In the beginning of the 20th century, the Russian Nobel prizewinner élie Metchnikoff observed a high life expectancy in Bulgarian pesons who ate large amounts of fermented-milk products. One hundred years later, the consumption of fermented-milk products is still associated with several types of human health benefits. In addition to favorable effects against diseases caused by an imbalance of the gut microflora, several experimental observations have indicated a potential protective effect of lactic acid bacteria (LAB) against the development of colon tumors . Colon cancer is the second to third most frequent type of cancer in Western industrialized countries. Within the complex gut microflora, which consists of > 1 × 1011 living bacteria/g colon content, LAB belong to those bacteria with such beneficial effects. LAB play an important role in retarding colon carcinogenesis by possibly influencing metabolic, immunologic, and protective functions in the colon. Concentrations of LAB may increase in the colon after the consumption of foods containing probiotics; however, prebiotic ingestion also increases the number and metabolic activity of LAB in the colon of humans and animals. In animals, LAB ingestion was shown to prevent carcinogen-induced preneoplastic lesions and tumors. A reduced activity of pro-carcinogenic enzymes in humans also was shown as a consequence of prebiotic intake. However, in humans, there is no evidence available on whether probiotics and prebiotics can prevent the initiation of colon cancer. Epidemiologic studies are contradictory; some studies could not find an association between the consumption of fermented-milk products and the risk of colon cancer, whereas other studies showed a lower incidence of colon cancer in persons consuming fermented-milk products or yogurt. In one case-control study, yogurt was the only milk product inversely related to the formation of large adenomas.

Therefore, the hypothesis that LAB may reduce the risk of developing colon tumors in humans is based mainly on experimental data. Within this context, it is postulated that the protective effects of probiotics and prebiotics can be due to the mechanisms shown in Table 1


Postulated protective mechanisms of probiotics and prebiotics in the development of colon tumors


The development of colon cancer is a multistage process that occurs when the accumulation of mutations in certain protooncogenes and tumor suppressor genes leads to cancer initiation. DNA damage in these genes could lead to mutations and, therefore, LAB have been investigated extensively in model systems for their ability to prevent mutations.

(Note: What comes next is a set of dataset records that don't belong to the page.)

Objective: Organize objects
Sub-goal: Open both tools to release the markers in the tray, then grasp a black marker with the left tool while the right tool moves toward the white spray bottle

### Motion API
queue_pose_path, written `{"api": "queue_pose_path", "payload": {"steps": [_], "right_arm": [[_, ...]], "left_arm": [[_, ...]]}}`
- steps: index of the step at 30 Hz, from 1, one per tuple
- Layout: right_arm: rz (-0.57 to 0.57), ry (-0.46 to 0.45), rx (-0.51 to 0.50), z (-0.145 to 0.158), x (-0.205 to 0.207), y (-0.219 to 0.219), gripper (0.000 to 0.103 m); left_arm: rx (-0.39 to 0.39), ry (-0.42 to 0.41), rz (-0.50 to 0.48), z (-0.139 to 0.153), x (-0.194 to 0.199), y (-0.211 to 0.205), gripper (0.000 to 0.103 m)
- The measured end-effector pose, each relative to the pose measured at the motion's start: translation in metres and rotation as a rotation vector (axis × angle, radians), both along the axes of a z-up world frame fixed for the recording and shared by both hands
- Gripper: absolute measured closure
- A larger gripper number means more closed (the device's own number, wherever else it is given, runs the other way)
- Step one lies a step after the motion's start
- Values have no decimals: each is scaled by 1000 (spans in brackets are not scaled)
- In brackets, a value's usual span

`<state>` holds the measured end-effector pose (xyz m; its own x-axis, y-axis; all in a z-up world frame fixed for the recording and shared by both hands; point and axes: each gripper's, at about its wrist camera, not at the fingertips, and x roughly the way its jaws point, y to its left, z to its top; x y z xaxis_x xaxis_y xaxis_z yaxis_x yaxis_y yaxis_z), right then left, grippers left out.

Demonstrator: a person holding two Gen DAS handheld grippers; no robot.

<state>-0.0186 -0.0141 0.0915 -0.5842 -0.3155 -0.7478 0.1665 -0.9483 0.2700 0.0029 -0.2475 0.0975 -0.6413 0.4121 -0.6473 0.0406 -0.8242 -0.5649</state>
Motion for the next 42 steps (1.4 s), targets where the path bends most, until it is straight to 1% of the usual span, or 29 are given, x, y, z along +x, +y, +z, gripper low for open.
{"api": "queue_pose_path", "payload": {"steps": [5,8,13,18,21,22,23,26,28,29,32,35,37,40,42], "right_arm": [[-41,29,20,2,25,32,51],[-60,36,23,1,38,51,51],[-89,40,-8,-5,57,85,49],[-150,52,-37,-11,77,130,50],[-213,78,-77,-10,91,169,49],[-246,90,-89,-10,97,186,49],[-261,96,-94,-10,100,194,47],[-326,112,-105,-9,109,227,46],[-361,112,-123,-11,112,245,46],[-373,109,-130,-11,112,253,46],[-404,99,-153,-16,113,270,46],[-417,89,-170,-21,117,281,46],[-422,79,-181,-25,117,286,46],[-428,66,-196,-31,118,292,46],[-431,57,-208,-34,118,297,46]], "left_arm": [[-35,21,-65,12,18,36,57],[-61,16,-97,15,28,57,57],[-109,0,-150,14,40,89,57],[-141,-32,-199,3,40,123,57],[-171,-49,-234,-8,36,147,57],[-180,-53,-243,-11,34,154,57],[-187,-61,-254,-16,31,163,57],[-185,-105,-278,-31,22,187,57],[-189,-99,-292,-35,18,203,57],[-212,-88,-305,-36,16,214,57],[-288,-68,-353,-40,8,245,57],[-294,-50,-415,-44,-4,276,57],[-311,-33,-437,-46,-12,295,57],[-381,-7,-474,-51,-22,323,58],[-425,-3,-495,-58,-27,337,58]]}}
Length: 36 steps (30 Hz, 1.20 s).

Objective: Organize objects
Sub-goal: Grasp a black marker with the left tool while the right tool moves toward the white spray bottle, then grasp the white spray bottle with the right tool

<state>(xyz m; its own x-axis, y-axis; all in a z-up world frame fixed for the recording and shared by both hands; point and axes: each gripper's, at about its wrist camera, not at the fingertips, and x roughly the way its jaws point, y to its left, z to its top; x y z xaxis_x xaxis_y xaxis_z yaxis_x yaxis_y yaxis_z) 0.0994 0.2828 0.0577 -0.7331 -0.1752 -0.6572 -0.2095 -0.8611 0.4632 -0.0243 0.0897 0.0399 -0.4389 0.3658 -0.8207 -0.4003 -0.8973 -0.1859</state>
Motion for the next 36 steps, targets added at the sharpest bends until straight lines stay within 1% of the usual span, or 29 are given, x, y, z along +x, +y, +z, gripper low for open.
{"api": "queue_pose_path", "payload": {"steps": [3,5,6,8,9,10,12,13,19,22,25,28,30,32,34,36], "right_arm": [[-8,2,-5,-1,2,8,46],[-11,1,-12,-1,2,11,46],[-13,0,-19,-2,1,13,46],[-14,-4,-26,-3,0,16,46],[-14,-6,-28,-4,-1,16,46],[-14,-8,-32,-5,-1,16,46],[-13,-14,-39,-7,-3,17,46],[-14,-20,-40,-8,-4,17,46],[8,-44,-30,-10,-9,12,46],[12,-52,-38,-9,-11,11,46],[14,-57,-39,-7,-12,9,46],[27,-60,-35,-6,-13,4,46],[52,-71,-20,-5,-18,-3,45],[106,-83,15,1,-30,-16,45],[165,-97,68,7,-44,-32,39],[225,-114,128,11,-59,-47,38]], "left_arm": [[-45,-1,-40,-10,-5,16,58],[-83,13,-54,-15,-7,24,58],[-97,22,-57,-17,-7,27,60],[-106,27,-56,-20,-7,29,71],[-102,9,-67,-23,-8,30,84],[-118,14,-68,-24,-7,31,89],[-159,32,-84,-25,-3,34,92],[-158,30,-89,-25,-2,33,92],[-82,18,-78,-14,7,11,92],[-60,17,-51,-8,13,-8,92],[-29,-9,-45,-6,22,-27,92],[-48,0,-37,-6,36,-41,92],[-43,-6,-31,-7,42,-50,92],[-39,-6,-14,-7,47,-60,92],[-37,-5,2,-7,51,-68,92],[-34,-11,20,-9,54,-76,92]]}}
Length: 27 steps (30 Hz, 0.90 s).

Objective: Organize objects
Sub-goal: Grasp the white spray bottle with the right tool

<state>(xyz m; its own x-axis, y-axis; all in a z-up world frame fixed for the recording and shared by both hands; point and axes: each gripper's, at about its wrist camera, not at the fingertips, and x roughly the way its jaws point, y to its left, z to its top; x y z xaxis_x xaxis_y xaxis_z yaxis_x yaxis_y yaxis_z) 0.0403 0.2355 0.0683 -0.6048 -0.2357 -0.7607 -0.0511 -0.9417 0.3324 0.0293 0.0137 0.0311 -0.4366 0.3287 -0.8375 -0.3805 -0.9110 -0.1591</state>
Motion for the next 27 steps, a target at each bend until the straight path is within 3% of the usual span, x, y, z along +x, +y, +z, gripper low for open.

Milk products fermented by various strains of the genera Lactobacillus, Streptococcus, Lactococcus, and Bifidobacterium have shown different antimutagenic activities in the Salmonella typhimurium mutagenicity assay. In contrast, some strains found in buttermilk, kefir, and dickmilch did not exhibit antimutagenic effects. Protective effects were connected to the fermentation process and depended on cell number. Various single-ingredient concentrations of fermented milk, eg, casein, calcium, and bifidobacteria, were also able to prevent mutations. The effect of these ingredients was dose dependent, but even when the single-ingredient concentration was increased, it was still lower than the effect observed with complete fermented milk. The antimutagenic effect of Bifidobacterium sp. Bio in S. typhimurium was only significant when >5 × 1012 colony-forming units/L were present.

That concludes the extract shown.